• _WORK INSTRUCTIONS_
Using the data below, copy out all lines with the word "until".

++++

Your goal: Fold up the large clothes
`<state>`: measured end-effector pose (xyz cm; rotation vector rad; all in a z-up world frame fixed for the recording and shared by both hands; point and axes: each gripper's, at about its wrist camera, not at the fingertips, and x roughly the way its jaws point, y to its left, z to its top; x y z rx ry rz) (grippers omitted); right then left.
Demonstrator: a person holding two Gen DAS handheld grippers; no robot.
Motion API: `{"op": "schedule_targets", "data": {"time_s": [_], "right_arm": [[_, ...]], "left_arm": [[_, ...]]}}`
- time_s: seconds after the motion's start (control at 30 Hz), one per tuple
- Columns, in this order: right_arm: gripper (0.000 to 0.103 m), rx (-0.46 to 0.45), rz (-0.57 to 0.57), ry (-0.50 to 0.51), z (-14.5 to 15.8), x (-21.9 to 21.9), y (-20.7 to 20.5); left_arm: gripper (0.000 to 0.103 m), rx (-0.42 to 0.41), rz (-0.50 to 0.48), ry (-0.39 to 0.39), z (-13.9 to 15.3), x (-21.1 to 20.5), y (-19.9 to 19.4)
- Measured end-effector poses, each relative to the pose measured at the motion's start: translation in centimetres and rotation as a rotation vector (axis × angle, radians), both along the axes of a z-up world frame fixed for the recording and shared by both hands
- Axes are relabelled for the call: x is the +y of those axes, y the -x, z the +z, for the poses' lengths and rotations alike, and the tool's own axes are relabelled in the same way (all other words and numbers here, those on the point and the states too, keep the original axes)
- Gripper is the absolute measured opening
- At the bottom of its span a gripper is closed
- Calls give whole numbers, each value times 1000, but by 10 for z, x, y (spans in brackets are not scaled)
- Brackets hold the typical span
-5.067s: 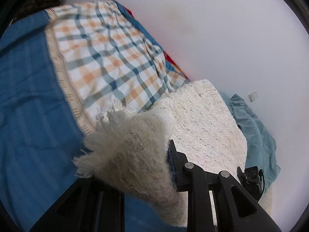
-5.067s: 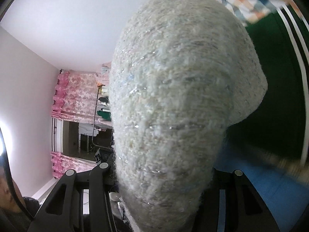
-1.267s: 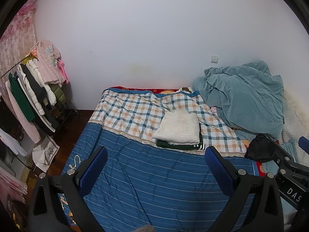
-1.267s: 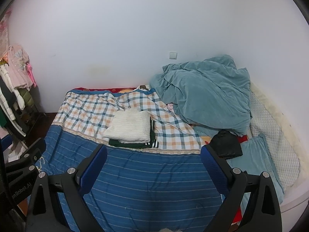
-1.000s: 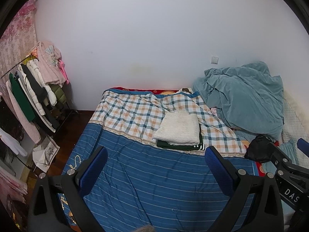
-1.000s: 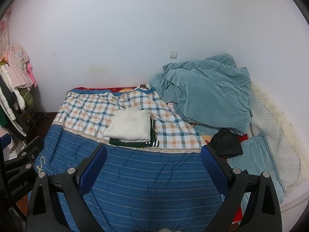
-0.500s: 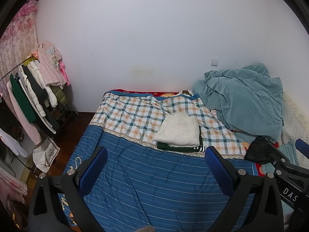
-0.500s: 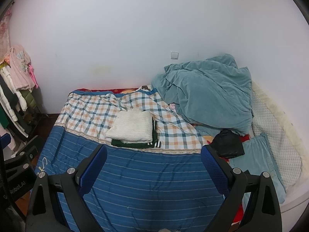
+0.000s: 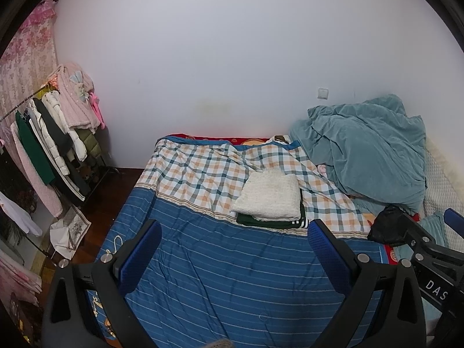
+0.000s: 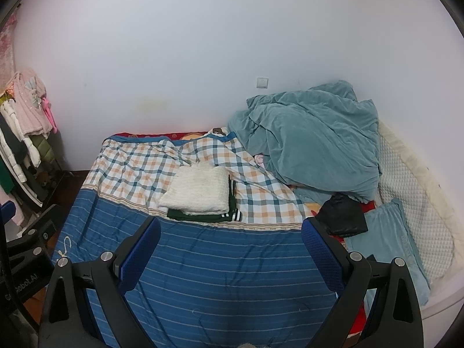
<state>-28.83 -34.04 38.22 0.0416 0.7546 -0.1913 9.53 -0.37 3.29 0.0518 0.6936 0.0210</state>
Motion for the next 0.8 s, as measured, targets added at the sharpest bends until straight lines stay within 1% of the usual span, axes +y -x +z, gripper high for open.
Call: {"op": "schedule_targets", "data": {"time_s": [0.57, 0.8], "right_arm": [[99, -2, -2, 0, -5, -6, -4], [99, 1, -2, -2, -6, -6, -4]], "left_arm": [[103, 2, 2, 1, 0, 2, -2], [103, 0, 3, 7, 2, 12, 0]]}}
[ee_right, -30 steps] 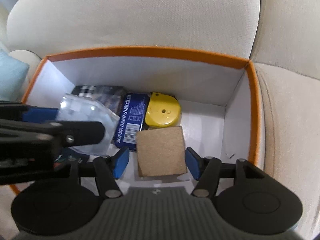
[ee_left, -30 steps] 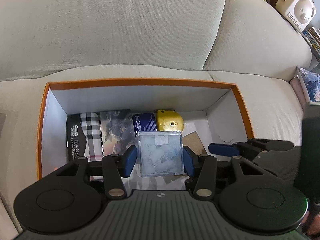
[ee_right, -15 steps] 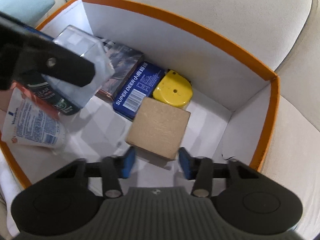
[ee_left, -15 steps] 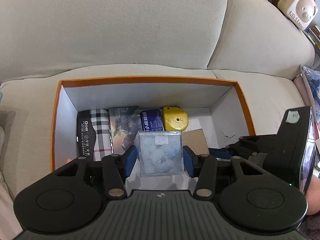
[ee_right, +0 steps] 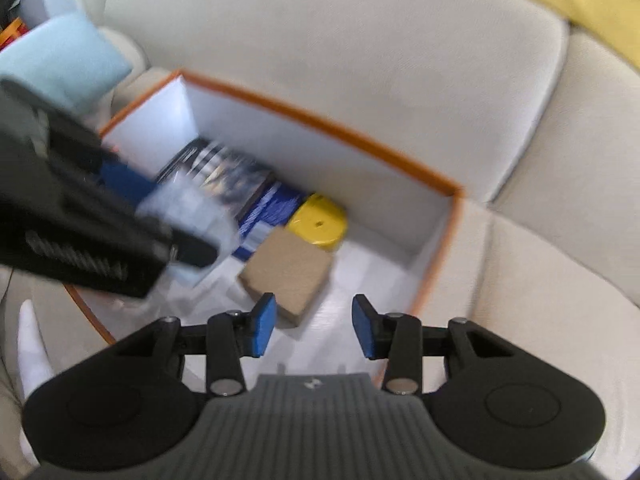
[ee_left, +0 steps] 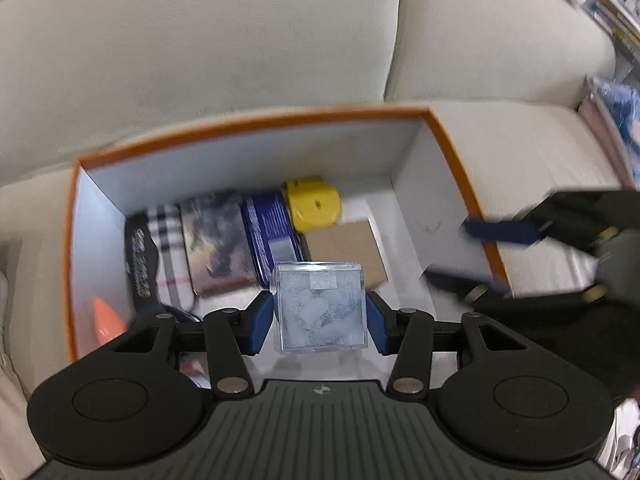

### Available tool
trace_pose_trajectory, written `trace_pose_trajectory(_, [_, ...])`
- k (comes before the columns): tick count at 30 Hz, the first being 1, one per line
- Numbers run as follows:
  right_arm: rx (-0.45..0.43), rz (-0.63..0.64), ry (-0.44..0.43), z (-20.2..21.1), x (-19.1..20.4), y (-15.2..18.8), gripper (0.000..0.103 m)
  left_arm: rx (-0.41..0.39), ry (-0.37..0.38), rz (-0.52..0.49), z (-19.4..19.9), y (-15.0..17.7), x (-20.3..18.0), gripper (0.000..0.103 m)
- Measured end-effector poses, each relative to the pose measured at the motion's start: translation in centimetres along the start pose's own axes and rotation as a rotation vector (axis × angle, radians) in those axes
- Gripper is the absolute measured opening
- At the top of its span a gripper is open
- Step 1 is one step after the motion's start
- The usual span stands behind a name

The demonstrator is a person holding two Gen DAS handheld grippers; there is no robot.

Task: Organize rigid objects
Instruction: 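Lower and release the cardboard cube with right tool while left tool lowers the clear cube, then open the left tool to release the clear cube inside the box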

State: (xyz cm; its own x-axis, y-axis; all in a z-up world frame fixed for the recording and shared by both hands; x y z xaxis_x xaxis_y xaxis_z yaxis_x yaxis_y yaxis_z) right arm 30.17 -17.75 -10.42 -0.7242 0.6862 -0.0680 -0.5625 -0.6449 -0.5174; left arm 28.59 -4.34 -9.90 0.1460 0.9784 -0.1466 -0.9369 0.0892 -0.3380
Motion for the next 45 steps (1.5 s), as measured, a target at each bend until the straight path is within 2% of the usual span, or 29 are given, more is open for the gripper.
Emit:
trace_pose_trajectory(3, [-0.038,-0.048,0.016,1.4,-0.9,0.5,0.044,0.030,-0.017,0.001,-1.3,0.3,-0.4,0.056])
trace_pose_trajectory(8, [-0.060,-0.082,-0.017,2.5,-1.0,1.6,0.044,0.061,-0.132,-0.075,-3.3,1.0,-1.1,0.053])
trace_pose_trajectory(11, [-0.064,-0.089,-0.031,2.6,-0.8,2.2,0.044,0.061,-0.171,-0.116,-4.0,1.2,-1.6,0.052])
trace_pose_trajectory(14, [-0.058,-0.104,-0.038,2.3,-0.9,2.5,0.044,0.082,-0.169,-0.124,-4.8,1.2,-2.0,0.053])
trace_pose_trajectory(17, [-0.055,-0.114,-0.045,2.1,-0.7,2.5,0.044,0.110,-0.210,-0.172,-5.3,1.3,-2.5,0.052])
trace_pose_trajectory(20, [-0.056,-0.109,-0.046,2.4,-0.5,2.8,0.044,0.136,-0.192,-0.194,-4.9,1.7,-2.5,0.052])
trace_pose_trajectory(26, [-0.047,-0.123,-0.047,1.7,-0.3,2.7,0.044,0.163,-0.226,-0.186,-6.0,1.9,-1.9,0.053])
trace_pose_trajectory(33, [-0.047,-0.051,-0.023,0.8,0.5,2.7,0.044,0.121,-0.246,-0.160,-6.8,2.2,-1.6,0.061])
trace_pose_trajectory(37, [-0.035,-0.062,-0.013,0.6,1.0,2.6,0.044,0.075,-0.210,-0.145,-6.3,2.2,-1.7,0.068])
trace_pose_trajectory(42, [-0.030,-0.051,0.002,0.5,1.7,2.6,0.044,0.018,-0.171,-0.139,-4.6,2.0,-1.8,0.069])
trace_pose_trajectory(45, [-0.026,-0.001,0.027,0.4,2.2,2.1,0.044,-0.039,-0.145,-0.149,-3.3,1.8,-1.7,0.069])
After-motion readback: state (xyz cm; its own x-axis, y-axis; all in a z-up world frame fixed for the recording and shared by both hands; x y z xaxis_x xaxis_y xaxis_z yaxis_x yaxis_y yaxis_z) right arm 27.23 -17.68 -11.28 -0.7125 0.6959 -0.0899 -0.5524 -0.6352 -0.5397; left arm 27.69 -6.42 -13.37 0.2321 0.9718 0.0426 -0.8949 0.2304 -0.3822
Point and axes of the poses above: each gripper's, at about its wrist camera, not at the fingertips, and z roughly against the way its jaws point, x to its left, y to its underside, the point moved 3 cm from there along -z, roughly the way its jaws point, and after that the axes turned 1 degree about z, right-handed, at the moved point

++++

• _COMPLETED EXERCISE_
Motion for the next 0.8 s, as measured, targets added at the sharpest bends until straight lines stay within 1% of the usual span, axes +y -x +z, gripper high for open.
Motion for the next 45 steps (1.5 s), as measured, a target at each bend until the straight path is within 2% of the usual span, or 29 are given, more is open for the gripper.

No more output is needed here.